AIM OF THE TASK:
Repeat each entry below exactly as it stands.

INPUT:
═══
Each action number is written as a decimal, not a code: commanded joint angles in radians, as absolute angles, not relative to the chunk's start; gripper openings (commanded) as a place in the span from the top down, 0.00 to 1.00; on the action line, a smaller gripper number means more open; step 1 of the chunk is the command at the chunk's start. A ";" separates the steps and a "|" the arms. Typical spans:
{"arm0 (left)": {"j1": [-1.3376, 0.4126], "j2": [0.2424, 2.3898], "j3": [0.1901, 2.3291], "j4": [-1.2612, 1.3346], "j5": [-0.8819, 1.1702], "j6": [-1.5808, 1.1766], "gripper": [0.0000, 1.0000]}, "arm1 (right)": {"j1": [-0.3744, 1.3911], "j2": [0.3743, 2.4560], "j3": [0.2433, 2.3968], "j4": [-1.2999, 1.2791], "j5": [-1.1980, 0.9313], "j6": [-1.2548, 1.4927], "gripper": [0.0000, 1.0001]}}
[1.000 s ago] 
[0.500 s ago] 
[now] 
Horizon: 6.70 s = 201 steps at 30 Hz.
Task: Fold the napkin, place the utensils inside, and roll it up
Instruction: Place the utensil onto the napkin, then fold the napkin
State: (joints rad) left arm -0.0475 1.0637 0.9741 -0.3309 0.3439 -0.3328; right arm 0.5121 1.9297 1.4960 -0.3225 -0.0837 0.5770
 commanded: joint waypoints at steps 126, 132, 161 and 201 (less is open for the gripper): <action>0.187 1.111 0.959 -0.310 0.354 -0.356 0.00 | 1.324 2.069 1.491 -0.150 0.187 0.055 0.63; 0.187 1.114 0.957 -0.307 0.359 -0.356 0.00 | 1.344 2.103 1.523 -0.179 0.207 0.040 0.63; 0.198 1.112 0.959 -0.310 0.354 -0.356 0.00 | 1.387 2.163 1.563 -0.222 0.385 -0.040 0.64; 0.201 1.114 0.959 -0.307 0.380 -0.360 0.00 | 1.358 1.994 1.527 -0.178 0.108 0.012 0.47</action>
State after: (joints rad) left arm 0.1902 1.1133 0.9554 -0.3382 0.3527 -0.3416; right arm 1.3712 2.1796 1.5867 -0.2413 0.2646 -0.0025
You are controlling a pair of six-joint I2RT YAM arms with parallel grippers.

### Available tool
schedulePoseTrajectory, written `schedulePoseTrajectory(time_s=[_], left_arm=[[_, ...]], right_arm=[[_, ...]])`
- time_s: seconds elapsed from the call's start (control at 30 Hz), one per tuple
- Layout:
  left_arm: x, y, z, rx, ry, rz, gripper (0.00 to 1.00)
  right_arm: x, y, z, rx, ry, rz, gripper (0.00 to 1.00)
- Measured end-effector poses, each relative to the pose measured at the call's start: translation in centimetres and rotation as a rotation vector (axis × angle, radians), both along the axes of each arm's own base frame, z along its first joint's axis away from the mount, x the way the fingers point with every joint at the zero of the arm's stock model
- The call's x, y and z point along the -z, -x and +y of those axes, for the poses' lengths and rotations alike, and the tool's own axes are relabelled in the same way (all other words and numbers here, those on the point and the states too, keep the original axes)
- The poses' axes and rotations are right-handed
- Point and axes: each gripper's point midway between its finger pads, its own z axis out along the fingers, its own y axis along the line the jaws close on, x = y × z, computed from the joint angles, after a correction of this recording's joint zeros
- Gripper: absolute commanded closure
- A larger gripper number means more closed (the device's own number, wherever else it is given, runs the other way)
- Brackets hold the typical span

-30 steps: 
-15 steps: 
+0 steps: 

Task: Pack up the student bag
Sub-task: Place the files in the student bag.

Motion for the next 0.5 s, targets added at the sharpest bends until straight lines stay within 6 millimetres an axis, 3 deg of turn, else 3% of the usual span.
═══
ANSWER TO THE EXERCISE:
Each action number is written as a decimal, not a code: commanded joint angles in radians, as absolute angles, not relative to the chunk's start; gripper openings (commanded) as a place in the span from the top down, 0.00 to 1.00; on the action line, a smaller gripper number means more open; step 1 of the chunk is the command at the chunk's start. A ";" separates the steps and a "|" the arms. Typical spans:
{"arm0 (left)": {"j1": [-1.3376, 0.4126], "j2": [0.2424, 2.3898], "j3": [0.1901, 2.3291], "j4": [-1.2612, 1.3346], "j5": [-0.8819, 1.1702], "j6": [-1.5808, 1.1766], "gripper": [0.0000, 1.0000]}, "arm1 (right)": {"j1": [-0.3744, 1.3911], "j2": [0.3743, 2.4560], "j3": [0.2433, 2.3968], "j4": [-1.2999, 1.2791], "j5": [-1.1980, 0.9313], "j6": [-1.2548, 1.4927], "gripper": [0.0000, 1.0001]}}
[1.000 s ago] 
[0.500 s ago] 
[now] 
Horizon: 6.70 s = 201 steps at 30 Hz.
Task: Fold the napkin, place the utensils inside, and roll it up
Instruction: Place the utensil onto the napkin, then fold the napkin
State: (joints rad) left arm -0.0475 1.0637 0.9741 -0.3309 0.3439 -0.3328; right arm 0.5121 1.9297 1.4960 -0.3225 -0.0837 0.5770
 commanded: joint waypoints at steps 126, 132, 161 and 201 (less is open for the gripper): <action>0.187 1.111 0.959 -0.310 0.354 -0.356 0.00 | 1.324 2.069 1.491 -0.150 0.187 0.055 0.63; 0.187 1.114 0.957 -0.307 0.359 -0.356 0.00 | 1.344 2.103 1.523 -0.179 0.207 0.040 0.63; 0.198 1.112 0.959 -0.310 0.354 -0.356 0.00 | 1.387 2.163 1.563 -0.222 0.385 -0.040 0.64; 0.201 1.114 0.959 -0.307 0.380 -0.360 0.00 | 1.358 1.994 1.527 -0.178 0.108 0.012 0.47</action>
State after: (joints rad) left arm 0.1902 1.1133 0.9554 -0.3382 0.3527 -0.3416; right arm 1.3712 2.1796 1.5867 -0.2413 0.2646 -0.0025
You are controlling a pair of six-joint I2RT YAM arms with parallel grippers.

### Available tool
schedulePoseTrajectory, written `schedulePoseTrajectory(time_s=[_], left_arm=[[_, ...]], right_arm=[[_, ...]])`
- time_s: seconds elapsed from the call's start (control at 30 Hz), one per tuple
- Layout:
  left_arm: x, y, z, rx, ry, rz, gripper (0.00 to 1.00)
  right_arm: x, y, z, rx, ry, rz, gripper (0.00 to 1.00)
- Measured end-effector poses, each relative to the pose measured at the call's start: translation in centimetres and rotation as a rotation vector (axis × angle, radians), both along the axes of each arm's own base frame, z along its first joint's axis away from the mount, x the way the fingers point with every joint at the zero of the arm's stock model
- The call's x, y and z point along the -z, -x and +y of those axes, for the poses' lengths and rotations alike, and the tool's own axes are relabelled in the same way (all other words and numbers here, those on the point and the states too, keep the original axes)
- The poses' axes and rotations are right-handed
- Point and axes: each gripper's point midway between its finger pads, its own z axis out along the fingers, its own y axis along the line the jaws close on, x = y × z, computed from the joint angles, after a correction of this recording's joint zeros
- Gripper: absolute commanded closure
- A larger gripper number means more closed (the device's own number, wherever else it is given, runs the other way)
- Brackets hold the typical span

-30 steps: 
-15 steps: 
+0 steps: 

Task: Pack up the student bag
Sub-task: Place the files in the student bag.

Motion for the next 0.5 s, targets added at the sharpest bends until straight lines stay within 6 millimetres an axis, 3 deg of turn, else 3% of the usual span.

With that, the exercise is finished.